Viera para África ganhar dinheiro, magoado e insatisfeito como pouco que a vida lhe dera até então, mas depois, com o tempo, toda essa excitção passou. O dinheiro deixou de interessá-lo duma maneira absorvente, e ficou fazendo parte da paisagem, vendo chegar os outros, à cata do velo de oiro, inquietos e aventureiros como ele outrora.

 

Ia buscá-los ao paquete, assustados com o mundo estranho com que sùbitamente deparavam, e subia com eles o rio até ao entreposto. Aí, as casas aviadoras espalhavam-nos pelo interior. Eram duras provações. Mas depois, se havia sorte, lá estava o regresso, o capitão e o seu «Flor do Minho» para os trazer ao mar, a apanhar o navio que vinha da costa oriental rumo à metrópole."  

 

Hoje, o cais do litoral já não era mais um paredão tosco, com madeira meio apodrecida, enterrada na água. Tudo agora era uma sólida estrutura de concreto e grandes imóveis com ruidos de máquinas de escrever, e camaradas de óculos e caneta na mão davam àquilo um aspecto de confusão e dificuldade.
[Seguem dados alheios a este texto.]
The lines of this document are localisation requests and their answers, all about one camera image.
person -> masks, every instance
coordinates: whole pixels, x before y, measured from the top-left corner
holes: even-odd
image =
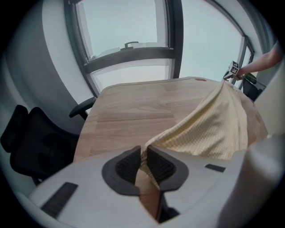
[[[237,80],[241,80],[244,74],[262,71],[275,66],[281,61],[283,54],[283,49],[279,41],[277,41],[270,52],[263,54],[256,61],[240,68],[237,72]]]

wood grain surface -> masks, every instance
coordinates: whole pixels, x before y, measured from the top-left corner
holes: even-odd
[[[219,82],[188,77],[165,81],[119,84],[105,88],[83,126],[74,161],[112,151],[143,146],[189,115]],[[267,135],[253,103],[240,92],[248,116],[248,144]],[[142,171],[136,178],[140,200],[156,217],[159,191]]]

black and white marker cube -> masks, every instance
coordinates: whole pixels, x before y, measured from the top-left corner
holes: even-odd
[[[230,66],[229,66],[229,72],[232,73],[234,76],[236,76],[239,69],[240,69],[240,67],[239,67],[238,63],[236,63],[235,61],[232,61]]]

striped towel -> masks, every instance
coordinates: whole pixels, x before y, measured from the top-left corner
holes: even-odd
[[[230,160],[235,151],[248,146],[247,115],[238,91],[222,81],[185,119],[142,147],[141,169],[158,187],[147,167],[149,145],[191,155]]]

person's arm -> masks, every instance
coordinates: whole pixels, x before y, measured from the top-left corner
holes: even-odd
[[[270,52],[263,54],[258,60],[248,64],[245,67],[240,68],[237,76],[241,76],[246,73],[252,73],[257,71],[262,71],[270,67],[275,66],[282,59],[282,55],[274,46]]]
João de Deus e o seu vaporzinho tinham que satisfazer uma data de papelada cada vez que lá iam, mas havia ainda os bons amigalhaços, a cerveja no Coelho, linguareiro como dantes, e sempre se conseguiam uns momentos bem passados. Quando zarpava rio acima, o capitão nunca ia desiludido.

 

João de Deus envelheceu e engordou, os pais morreram, a Gracinda já não está solteira, nem nova, nem o espera, e a aldeia, o regresso e as terras do Floripes pegadas com o seu Ribeiral não têm mais o interesse de antigamente.

 

Dantes, quando o navio partia, doía-lhe vê-lo ir-se. Quando o seu vulto acabava por desaparecer lá longe, no horizonte, tudo lhe parecia mais solitário ainda, e sentia uma grande tristeza. Era quando mais recordava todas as coisas deixadas.

 

Mas agora, quando isso acontecia, estava normalmente a beber cerveja no Coelho ou ainda às voltas com a papelada nalgum daqueles gabinetes difíceis, e os apitos do barco, ao partir, nem sequer o distraíam. Desaparecido no mar, a paisagem ficava igual.

 

E quando, depois, à noite, subia o rio, entre as duas margens negras, com o céu tranquilo no alto, João de Deus sentia que tudo aquilo era o seu lar, o único lar que viria a ter na vida. Não havia mais dúvidas."